Day 1, July 10th: Tuolumne Meadows to just before Lyell Fork. 10.9 miles (Note: these entries are from my trip last summer. I am writing them after-the-fact)
I wake up around 7 or 8 to the sound of my mom taking down her tent. I pull my sleeping clothes off and dress- awkward in such a low tent- and poke my head outside. Mom's tent is opposite me, our entrances facing each other, and she bustles around it, folding the tent poles. "Good Morning," I murmur to her, my face still warm from sleeping. The people that set their tent up next to me last night are a ways off to the right. It's quiet compared to last night, with only a few sleepy people awake and boiling water for coffee or oatmeal. The smell of dead campfires is heavy in the nippy air. I wriggle out, shove my feet in my shoes. I pull my foam pad out with everything on it and start to pack up; we have to be at the permit office by 10:30 or we lose our permit.
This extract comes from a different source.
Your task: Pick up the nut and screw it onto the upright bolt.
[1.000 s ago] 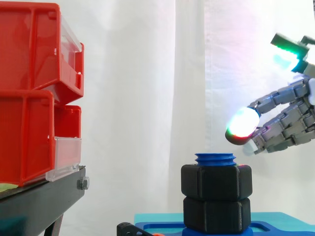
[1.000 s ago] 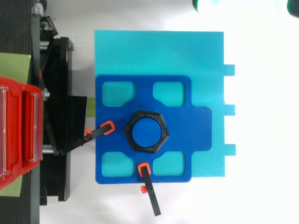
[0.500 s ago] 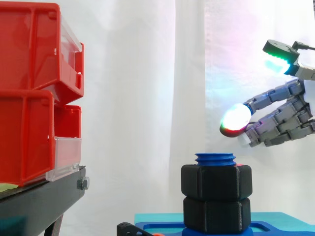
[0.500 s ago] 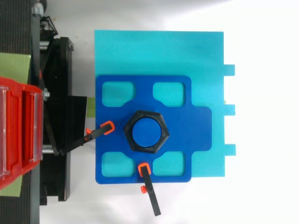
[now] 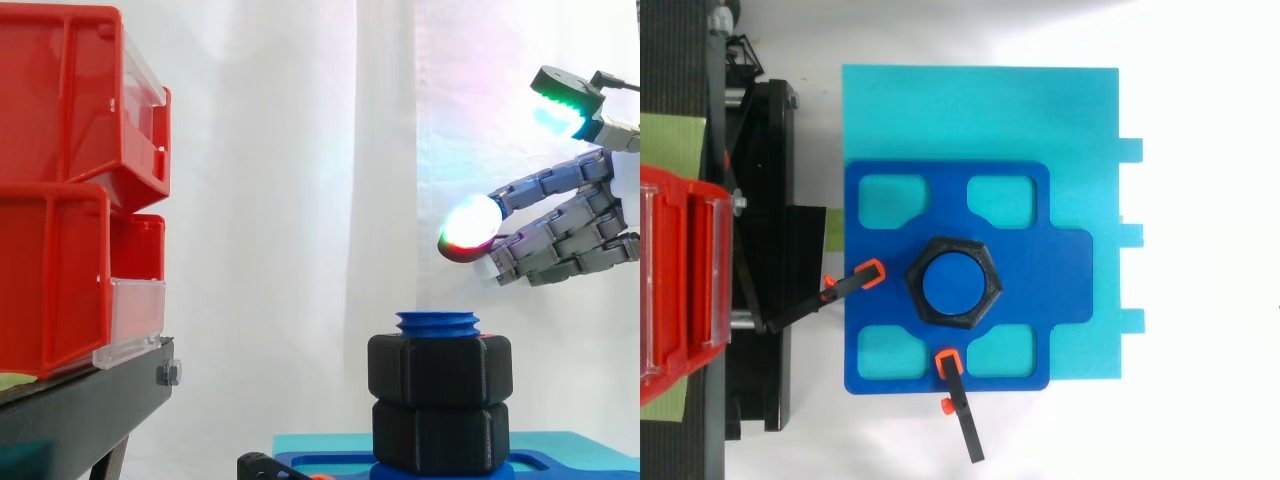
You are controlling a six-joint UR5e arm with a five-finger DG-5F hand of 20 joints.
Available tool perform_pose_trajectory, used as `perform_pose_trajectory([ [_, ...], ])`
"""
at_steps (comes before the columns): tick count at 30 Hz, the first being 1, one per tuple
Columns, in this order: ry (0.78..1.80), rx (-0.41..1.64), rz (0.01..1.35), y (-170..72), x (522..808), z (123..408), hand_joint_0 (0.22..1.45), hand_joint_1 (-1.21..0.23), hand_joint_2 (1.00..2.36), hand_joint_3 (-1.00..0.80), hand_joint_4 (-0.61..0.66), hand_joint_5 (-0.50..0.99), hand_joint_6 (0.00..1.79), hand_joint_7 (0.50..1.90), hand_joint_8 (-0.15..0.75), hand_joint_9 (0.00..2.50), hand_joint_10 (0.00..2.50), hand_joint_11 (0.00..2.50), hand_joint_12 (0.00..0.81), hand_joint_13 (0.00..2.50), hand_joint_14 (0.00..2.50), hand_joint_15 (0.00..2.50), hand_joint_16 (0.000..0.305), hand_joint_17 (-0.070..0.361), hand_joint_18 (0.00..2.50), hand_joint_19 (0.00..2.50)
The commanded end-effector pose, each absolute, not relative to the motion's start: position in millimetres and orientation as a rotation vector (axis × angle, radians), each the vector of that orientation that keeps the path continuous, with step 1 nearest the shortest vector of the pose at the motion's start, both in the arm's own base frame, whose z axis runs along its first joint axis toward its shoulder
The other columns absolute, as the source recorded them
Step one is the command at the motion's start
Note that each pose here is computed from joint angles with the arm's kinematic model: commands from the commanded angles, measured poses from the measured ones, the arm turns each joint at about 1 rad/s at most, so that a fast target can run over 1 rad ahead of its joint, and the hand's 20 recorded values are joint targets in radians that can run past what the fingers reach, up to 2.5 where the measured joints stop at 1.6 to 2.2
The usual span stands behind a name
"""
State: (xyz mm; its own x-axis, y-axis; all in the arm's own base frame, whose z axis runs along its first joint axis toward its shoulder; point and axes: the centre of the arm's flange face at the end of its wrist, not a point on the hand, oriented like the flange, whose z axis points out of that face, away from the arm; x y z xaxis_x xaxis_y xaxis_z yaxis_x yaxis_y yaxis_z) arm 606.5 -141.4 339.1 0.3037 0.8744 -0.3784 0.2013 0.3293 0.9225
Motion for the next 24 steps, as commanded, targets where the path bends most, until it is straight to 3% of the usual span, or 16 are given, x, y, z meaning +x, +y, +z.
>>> perform_pose_trajectory([
  [1, 1.210, 1.178, 0.616, -141.4, 605.9, 338.6, 0.48, -0.43, 1.00, -0.50, 0.11, -0.24, 0.50, 0.63, 0.186, 0.10, 0.00, 0.00, 0.336, 0.00, 0.00, 0.00, 0.045, 0.100, 0.00, 0.00],
  [16, 1.353, 1.069, 0.605, -126.3, 606.4, 335.5, 0.46, -0.38, 1.00, -0.50, 0.05, -0.25, 0.50, 0.72, 0.177, 0.03, 0.00, 0.00, 0.334, 0.00, 0.00, 0.00, 0.046, 0.104, 0.00, 0.00],
  [24, 1.374, 1.077, 0.590, -125.9, 603.6, 333.0, 0.46, -0.38, 1.00, -0.50, 0.04, -0.25, 0.50, 0.71, 0.173, 0.03, 0.00, 0.00, 0.333, 0.00, 0.00, 0.00, 0.048, 0.108, 0.00, 0.00],
])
I'm slow, but finally everything is in my backpack in more or less the right place. We stop to go to the bathroom one last time and go to meet Vicki and Barb at the Tuolumne Grill. I'm not hyper excited (it's too cold for that) but my mood is reflective. We're finally on our way, after months of planning, and I know all we have to do now is walk and make camp for a few weeks. The parking lot is empty, very different from how it was yesterday, and it's 15 minutes until the grill opens. I set my pack next to a rock by the main park road and stand on top of the rock, trying to get warmth from the sun. I brandish my trekking poles at passing cars. Here I come!
Cars start pulling in, right on cue, and we stand in front of the Grill doors to start a line. Vicki and Barb have to catch the YARTS bus down to Yosemite Valley, and after breakfast and a final phone charge the bus comes. We say goodbye and then start our walk to the permit office. We're already on the JMT, and we see a lot of backpackers. We cross over the Tuolumne river for the first time, which we'll follow all day. Lembert Dome dominates the view as we walk, a scalene triangle of dark-streaked Sierra granite. Mom's backpack, parrot-green, bobs up and down as she walks, her Platypus hose swaying loose in the air. It's all so beautiful. This national parks thing being gorgeous is no practical joke, I think as we walk. On the right is a golden meadow and on the left is Tioga Pass Road. The sun shines bright over everything.
We get to the permit station. People are camped outside in a line with folding chairs and warm clothes, their breath puffing up in clouds. They're waiting for walk-up permits, probably for the John Muir Trail, and I feel guilty as we walk past them and squeeze inside. The ranger, a woman, gives us the talk and issues us a permit and wag bags for Whitney. We have to carry them the whole way. We pause at the picnic table to apply sunscreen and remove the extra TP and hand wipes from the wag bags.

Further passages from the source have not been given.